| WHAT IS NEEDED |
From the data below, please reproduce exactly everything from the line that contains "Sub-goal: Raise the" down to the line that contains "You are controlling", with both ends included.

-------- INFORMATION PROVIDED

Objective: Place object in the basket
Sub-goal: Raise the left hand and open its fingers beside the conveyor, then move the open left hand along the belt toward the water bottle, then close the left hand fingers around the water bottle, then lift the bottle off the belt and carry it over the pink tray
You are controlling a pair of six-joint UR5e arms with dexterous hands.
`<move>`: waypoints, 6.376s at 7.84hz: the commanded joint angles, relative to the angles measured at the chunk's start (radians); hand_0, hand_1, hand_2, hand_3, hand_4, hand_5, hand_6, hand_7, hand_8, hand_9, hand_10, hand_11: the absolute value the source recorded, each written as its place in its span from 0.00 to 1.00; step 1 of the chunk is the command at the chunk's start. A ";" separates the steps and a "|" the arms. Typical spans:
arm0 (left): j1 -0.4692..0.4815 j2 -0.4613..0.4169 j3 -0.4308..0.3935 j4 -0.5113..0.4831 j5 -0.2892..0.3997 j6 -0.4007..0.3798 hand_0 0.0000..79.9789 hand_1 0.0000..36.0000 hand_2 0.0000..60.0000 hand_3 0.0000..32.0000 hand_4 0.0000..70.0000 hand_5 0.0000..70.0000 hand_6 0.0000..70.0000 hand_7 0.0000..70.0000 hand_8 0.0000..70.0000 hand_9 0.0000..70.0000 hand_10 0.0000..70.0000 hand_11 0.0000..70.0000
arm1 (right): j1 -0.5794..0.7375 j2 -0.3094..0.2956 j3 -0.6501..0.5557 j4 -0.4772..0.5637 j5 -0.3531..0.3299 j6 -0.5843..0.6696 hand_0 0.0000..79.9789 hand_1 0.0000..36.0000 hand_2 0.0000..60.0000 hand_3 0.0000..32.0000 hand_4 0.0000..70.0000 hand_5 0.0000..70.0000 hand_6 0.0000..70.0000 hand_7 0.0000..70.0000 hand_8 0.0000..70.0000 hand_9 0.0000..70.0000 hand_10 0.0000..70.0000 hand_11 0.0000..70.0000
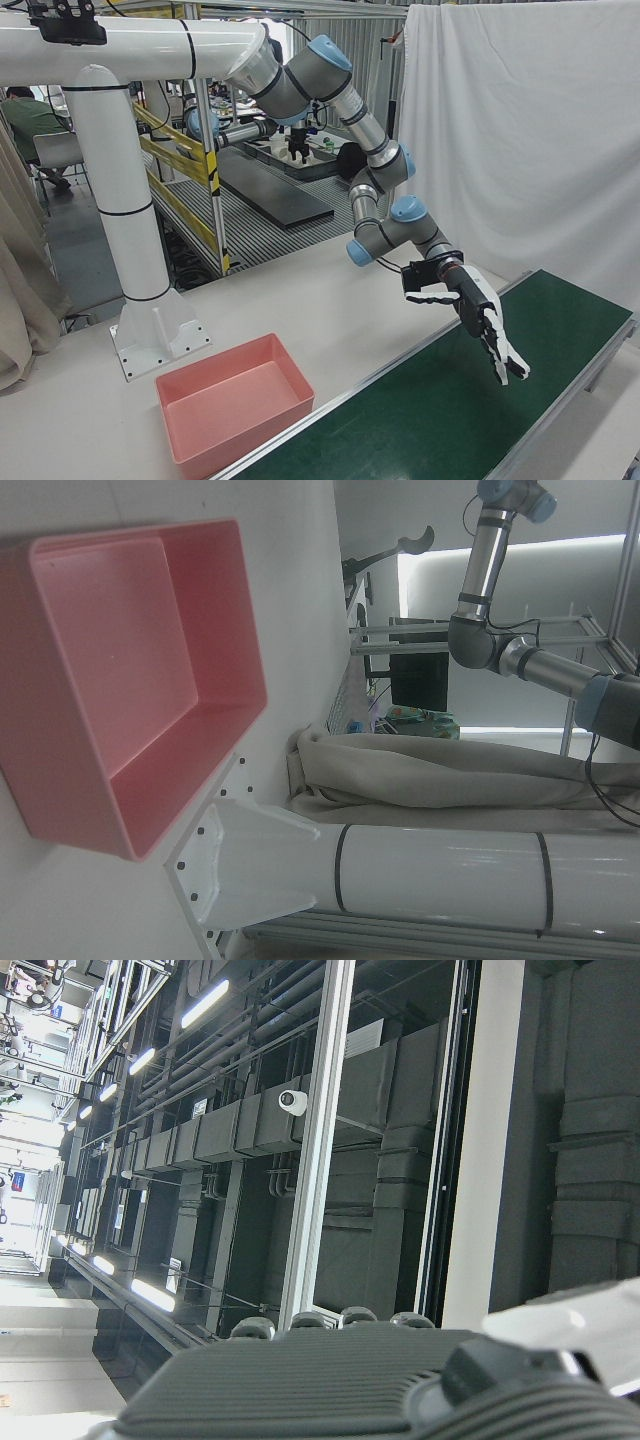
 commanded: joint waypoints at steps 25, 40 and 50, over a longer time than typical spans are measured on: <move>0.249 -0.217 0.062 0.156 -0.290 0.099 0.66 0.27 0.00 0.00 0.13 0.17 0.02 0.00 0.02 0.00 0.08 0.13 | 0.000 0.000 0.000 0.000 0.000 0.000 0.00 0.00 0.00 0.00 0.00 0.00 0.00 0.00 0.00 0.00 0.00 0.00; 0.249 -0.385 0.192 0.203 -0.289 0.111 0.69 0.45 0.05 0.00 0.36 0.58 0.17 0.22 0.20 0.28 0.32 0.49 | 0.000 0.000 0.000 0.000 0.000 0.000 0.00 0.00 0.00 0.00 0.00 0.00 0.00 0.00 0.00 0.00 0.00 0.00; 0.255 -0.363 -0.148 0.466 -0.176 0.070 0.71 0.67 0.99 0.00 0.78 0.99 0.85 0.73 0.72 0.84 0.60 0.85 | 0.000 0.000 0.000 0.000 0.000 0.000 0.00 0.00 0.00 0.00 0.00 0.00 0.00 0.00 0.00 0.00 0.00 0.00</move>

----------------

| TASK RESULT |
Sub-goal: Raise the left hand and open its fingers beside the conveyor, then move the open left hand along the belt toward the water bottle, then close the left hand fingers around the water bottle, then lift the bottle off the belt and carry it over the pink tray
You are controlling a pair of six-joint UR5e arms with dexterous hands.

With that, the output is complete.